'The Interpreter' (2005) feels like it was made in the nineties.
- This is partly due to the way the opening credits come on while the first scene is playing. This seems like a pretty nineties thing to me. Films don't bother so much with opening credits these days.
- The music doesn't sound like it's of this decade. It reminded me of films like 'The Fugitive' and 'The Firm' (another very nineties Sydney Pollack film. At least that one was actually made in the nineties).
- The two main actors, Nicole Kidman and Sean Penn were big in the nineties (not to say that they aren't big now) which makes this film stand out a bit because there are no up and coming, flavour of the month young actors in it. It could have been released in the nineties.

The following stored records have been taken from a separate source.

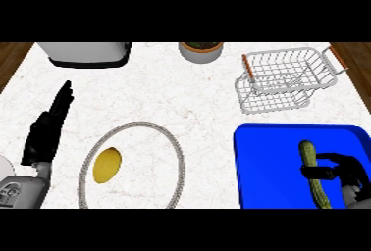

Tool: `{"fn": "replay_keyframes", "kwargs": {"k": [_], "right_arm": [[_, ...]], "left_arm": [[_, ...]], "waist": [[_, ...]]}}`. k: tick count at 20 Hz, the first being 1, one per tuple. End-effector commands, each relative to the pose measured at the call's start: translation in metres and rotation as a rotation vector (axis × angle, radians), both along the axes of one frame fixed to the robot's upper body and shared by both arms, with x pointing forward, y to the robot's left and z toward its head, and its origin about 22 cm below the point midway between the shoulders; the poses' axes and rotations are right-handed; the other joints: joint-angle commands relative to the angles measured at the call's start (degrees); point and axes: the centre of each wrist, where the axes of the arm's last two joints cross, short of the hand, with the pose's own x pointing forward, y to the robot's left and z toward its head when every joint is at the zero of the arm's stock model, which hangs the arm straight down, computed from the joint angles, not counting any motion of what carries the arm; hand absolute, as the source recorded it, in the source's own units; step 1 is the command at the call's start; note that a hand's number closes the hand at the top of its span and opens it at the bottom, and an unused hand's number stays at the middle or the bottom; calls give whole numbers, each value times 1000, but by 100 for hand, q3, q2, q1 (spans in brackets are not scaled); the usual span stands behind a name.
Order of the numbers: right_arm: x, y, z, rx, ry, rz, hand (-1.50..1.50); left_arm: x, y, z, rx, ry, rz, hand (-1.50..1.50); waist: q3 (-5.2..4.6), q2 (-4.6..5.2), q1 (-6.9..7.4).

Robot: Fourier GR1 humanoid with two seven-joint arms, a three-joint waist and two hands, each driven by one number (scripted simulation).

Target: Pick the squash from the tray and place it in the tiered basket

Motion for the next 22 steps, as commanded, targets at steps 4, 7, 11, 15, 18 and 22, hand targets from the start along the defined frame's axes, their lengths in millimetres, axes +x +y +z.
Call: {"fn": "replay_keyframes", "kwargs": {"k": [4, 7, 11, 15, 18, 22], "right_arm": [[4, 13, 6, 86, -59, -111, 150], [7, 109, 21, -13, -184, 500, 150], [-3, 180, 42, -115, -332, 1013, 150], [-12, 266, 79, -108, -569, 1103, 150], [-14, 298, 108, -91, -716, 1030, 150], [-13, 300, 147, -212, -926, 944, 150]], "left_arm": [[-5, 5, -10, 12, 4, 7, 0], [-1, -10, -4, 4, 1, -58, 0], [7, -30, -1, 6, -11, -137, 0], [12, -16, -4, 11, 11, -60, 0], [-4, -13, -19, -1, 7, -25, 0], [1, 0, -8, 14, 20, -5, 0]], "waist": [[97, 35, -12], [77, 54, 428], [55, 89, 871], [78, 36, 342], [88, 7, 166], [93, -12, 26]]}}
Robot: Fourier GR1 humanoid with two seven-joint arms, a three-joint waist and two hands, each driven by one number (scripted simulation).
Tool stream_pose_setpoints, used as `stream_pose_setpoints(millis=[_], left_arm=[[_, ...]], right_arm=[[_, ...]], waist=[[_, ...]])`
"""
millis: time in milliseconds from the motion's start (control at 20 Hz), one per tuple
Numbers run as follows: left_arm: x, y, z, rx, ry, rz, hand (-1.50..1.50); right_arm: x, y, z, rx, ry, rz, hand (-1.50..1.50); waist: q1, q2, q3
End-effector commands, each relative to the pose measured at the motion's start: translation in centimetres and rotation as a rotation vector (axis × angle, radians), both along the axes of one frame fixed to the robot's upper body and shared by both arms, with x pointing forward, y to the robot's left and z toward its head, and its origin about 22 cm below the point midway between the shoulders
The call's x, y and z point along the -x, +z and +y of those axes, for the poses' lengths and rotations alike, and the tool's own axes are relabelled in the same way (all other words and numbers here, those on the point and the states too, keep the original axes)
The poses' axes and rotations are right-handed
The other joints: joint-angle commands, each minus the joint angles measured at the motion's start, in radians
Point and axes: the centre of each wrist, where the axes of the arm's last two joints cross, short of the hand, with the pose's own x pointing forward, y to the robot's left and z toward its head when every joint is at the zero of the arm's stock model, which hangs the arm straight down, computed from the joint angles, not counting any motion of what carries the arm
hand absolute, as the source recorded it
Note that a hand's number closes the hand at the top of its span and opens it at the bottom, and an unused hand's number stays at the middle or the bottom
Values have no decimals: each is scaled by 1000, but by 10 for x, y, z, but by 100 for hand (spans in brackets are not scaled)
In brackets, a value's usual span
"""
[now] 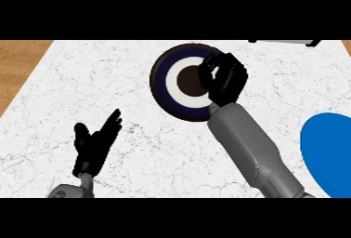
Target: Pick the cupcake from the plate and place it in the plate
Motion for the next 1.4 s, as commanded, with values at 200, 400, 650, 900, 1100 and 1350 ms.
stream_pose_setpoints(millis=[200,400,650,900,1100,1350], left_arm=[[-3,0,-3,1,34,-1,0],[0,-4,10,6,40,6,0],[14,-11,-3,-1,38,18,0],[2,-4,11,6,2,-9,0],[-3,7,2,11,5,-18,0],[-1,5,4,8,18,-12,0]], right_arm=[[-17,-5,1,-58,-121,-101,150],[-29,3,2,-48,-152,-96,150],[-32,-6,-11,-142,-262,124,150],[-30,-11,-6,-70,-221,309,-150],[-19,-21,-6,-100,-154,223,-150],[-14,-5,3,-160,-93,20,-150]], waist=[[-34,5,-2],[-36,9,-1],[-33,14,1],[-4,32,3],[-8,35,6],[-16,35,7]])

- There's something about the camera work, and the production (I can't quite put my finger on it) that makes this film seem dated. I think it's just the way that Sydney Pollack directs (I know he's dead but I'll still use the present tense); he doesn't seem to put many artistic flourishes into his work, he favours a more workman like approach to film-making.
- The thriller is very nineties. Especially the vaguely political thriller. They are still made today of course, but they were especially popular in the nineties. Think of all those nineties Harrison Ford films, for example.
I'm not saying that any of this is a bad thing. It was kind of refreshing to see an old school thriller.